• _Your instructions_: Your task is to output the listing exactly, leaving every image out.

• _Supplied information_:
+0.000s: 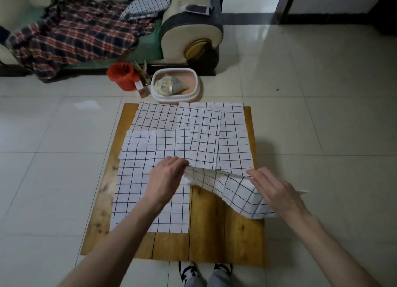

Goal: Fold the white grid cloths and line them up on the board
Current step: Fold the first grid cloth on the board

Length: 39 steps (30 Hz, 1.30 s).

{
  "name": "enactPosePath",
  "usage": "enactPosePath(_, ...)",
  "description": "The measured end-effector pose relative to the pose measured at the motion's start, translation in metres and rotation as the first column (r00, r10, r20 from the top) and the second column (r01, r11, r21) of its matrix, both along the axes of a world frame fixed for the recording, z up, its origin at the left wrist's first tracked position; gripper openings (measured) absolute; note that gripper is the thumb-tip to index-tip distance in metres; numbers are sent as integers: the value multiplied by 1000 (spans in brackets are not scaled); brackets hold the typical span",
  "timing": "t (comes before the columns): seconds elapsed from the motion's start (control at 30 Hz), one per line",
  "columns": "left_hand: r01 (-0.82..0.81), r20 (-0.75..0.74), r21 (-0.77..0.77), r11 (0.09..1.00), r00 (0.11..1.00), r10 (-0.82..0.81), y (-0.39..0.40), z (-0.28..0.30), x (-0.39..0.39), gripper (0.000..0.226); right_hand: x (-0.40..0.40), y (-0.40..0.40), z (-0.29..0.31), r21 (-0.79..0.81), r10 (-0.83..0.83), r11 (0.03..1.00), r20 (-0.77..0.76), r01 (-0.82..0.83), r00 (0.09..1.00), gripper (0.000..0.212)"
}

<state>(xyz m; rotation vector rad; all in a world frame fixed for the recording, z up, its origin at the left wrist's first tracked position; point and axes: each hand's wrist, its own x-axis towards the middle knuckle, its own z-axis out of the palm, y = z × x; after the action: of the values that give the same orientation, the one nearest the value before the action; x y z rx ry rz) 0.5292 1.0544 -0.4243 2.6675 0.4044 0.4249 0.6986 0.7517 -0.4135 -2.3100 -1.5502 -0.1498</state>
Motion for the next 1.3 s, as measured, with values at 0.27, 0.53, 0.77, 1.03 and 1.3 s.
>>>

• _Answer space_:
+0.000s: 

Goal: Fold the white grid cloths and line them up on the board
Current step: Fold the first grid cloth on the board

Length: 39 steps (30 Hz, 1.30 s).

{
  "name": "enactPosePath",
  "usage": "enactPosePath(_, ...)",
  "description": "The measured end-effector pose relative to the pose measured at the motion's start, translation in metres and rotation as the first column (r00, r10, r20 from the top) and the second column (r01, r11, r21) of its matrix, both along the axes of a world frame fixed for the recording, z up, its origin at the left wrist's first tracked position; gripper openings (measured) absolute; note that gripper is the thumb-tip to index-tip distance in metres; numbers are sent as integers: the value multiplied by 1000 (spans in brackets are not scaled); brackets hold the typical span",
  "timing": "t (comes before the columns): seconds elapsed from the motion's start (control at 30 Hz), one per line",
  "columns": "left_hand: r01 (-0.82..0.81), r20 (-0.75..0.74), r21 (-0.77..0.77), r11 (0.09..1.00), r00 (0.11..1.00), r10 (-0.82..0.81), y (-0.39..0.40), z (-0.28..0.30), x (-0.39..0.39), gripper (0.000..0.226); right_hand: x (-0.40..0.40), y (-0.40..0.40), z (-0.29..0.31), r21 (-0.79..0.81), r10 (-0.83..0.83), r11 (0.03..1.00), r20 (-0.77..0.76), r01 (-0.82..0.83), r00 (0.09..1.00), gripper (0.000..0.212)"
}

<state>(xyz m; rotation vector rad; all in a world frame fixed for the recording, z up, its origin at the left wrist's first tracked position; point and axes: each hand's wrist, its own x-axis towards the middle knuckle, its own z-axis out of the palm, y = z × x; after the action: of the values that give the same orientation, the one nearest the value before the action; x y z rx ry rz) 0.5292 1.0544 -0.4243 2.6675 0.4044 0.4249 0.6986 0.7517 -0.4135 -2.3100 -1.5502 -0.1498</state>
Motion for the next 1.3 s, as measured, with values at 0.27, 0.53, 0.77, 1.03 and 1.3 s.
>>>

This exercise is now finished.